Google’s Core Web Vitals are:
- Largest Contentful Paint (LCP): Measures how long it takes the largest elements on your page to appear on the user’s screen. A fast LCP page should show all elements within 2.5 seconds.
- Interaction to Next Paint (INP): INP measures how quickly your page responds to user interactions, such as when they click a link or tap a button. A good INP should take 200 milliseconds or less.
- Cumulative Layout Shift (CLS): Measures how elements on your page move around as it loads (visual stability). If your page moves around a lot as it loads, you get a high CLS score (which is bad). A good CLS score is less than 0.1.
These metrics shape your site’s first impression. If your page stutters, shifts, or stalls, users may bounce, Google will notice, and it’ll increase your bounce rate.
What to do:
- Check Google PageSpeed Insights (PSI) to know if you have issues:
Log in to Google PageSpeed Insights, and enter your page’s URL.

You can enter the website URL or the URL of a specific page. The tool then assesses and generates a report of your page’s performance, including LCP, INP, CLS, and other metrics. You can also switch the tabs to see your results for desktop and mobile.

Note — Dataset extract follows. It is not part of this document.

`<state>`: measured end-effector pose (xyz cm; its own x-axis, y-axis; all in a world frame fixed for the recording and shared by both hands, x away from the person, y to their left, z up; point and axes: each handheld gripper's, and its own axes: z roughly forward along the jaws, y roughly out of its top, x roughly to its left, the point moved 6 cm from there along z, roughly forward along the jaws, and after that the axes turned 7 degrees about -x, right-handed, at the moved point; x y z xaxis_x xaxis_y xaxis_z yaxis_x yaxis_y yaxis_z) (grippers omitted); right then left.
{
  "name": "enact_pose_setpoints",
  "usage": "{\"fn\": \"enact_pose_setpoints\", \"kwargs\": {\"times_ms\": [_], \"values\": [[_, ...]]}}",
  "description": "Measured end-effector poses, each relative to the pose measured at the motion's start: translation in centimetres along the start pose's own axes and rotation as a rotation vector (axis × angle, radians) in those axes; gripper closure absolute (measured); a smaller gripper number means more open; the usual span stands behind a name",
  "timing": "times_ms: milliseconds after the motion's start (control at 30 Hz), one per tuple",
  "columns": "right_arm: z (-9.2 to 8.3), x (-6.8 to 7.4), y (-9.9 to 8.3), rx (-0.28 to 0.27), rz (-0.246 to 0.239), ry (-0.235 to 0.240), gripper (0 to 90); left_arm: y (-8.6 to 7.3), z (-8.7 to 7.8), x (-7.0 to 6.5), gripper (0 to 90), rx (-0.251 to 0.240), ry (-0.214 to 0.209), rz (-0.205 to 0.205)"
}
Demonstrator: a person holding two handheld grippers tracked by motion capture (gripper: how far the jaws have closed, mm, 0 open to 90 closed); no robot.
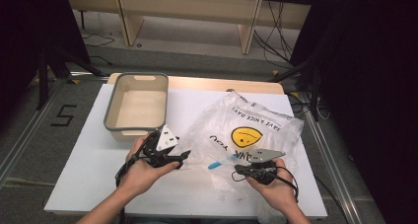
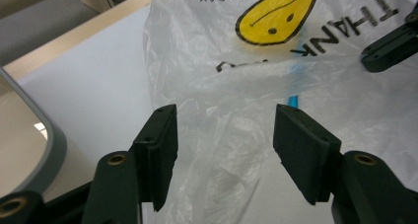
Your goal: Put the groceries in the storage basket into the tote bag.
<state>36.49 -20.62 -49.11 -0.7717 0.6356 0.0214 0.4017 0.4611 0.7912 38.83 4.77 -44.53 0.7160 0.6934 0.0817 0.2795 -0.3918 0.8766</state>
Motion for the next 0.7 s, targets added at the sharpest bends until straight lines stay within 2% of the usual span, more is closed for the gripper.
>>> {"fn": "enact_pose_setpoints", "kwargs": {"times_ms": [100, 300, 400, 533, 633, 700], "values": [[0.2, 0.2, -0.5, 0.025, 0.000, 0.017, 90.0, -0.6, 0.5, 0.4, 41.8, 0.019, 0.008, -0.013], [0.7, 0.3, -1.3, 0.067, 0.002, 0.042, 90.0, -1.1, 1.0, 0.7, 40.5, 0.020, 0.024, -0.031], [0.8, 0.4, -1.4, 0.068, 0.005, 0.046, 85.4, -1.5, 1.4, 0.6, 39.0, 0.027, 0.018, -0.032], [0.3, 0.3, -1.0, 0.026, 0.019, 0.034, 76.8, -2.0, 1.8, 0.4, 38.2, 0.040, 0.008, -0.027], [-0.7, -0.3, -0.5, -0.046, 0.042, 0.018, 67.8, -2.4, 1.9, 0.5, 38.1, 0.045, 0.011, -0.025], [-1.6, -0.8, -0.1, -0.102, 0.058, -0.011, 61.3, -2.5, 2.0, 0.5, 38.0, 0.046, 0.011, -0.023]]}}
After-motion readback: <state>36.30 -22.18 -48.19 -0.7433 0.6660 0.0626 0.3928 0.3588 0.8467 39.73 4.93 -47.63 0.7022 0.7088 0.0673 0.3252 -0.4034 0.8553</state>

The results are easy to understand; scores are color-coded (green is good, yellow needs improvement, and red is poor). Then you can scroll down for more details on what you need to fix.
- Use Google’s Lighthouse Audit
A Lighthouse audit simulates how your page loads and generates a performance report. It’s basically a lab test for webpages.
The report indicates whether you have passed or failed your Core Web Vitals metrics. You can run an audit through DevTools or use Chrome’s built-in “Inspect” – “Lighthouse” option.
Here’s an example of an audit run through DevTools:

- Google Search Console
If you have access to your site’s Google Search Console, check the Core Web Vitals report there.
It shows data on how real users experience your pages over time and flags slow and unstable URLs, which makes the report more in-depth.
This is an example from Backlinko:

Now, how do you fix these issues? Here are a few general fixes for you:
If you have an LCP problem, your page isn’t loading fast. Do these:
- Compress large images on your page without compromising on quality. You can use TinyPNG for this.
- Use properly sized and responsive images for future content and pages. If your website is designed to accommodate a specific image ratio, always upload images at that size.
- Try lazy loading, where the text loads first before the images, and the images load as the user scrolls.
If you have a high CLS score, it means your page elements jump or shift while loading its content. This throws off users and affects trust. To reduce CLS:
- Set fixed height and width for all images, videos, and ad containers. Avoid auto-sizing.
Tip: Always upload images in the size you want them to appear. Don’t rely on the page to resize them.
- Use layout tools (like Elementor or Webflow) that let you reserve space for images before they load.
- If you use WordPress, you can also use an optimization plugin like WP Rocket or Perfmatters to preload webfront to stop the layout from jumping while the font render.
2. Mobile Friendliness
Over 60% of organic traffic comes from mobile. This means that over 60% of people who search for businesses or answers online do it from their mobile devices.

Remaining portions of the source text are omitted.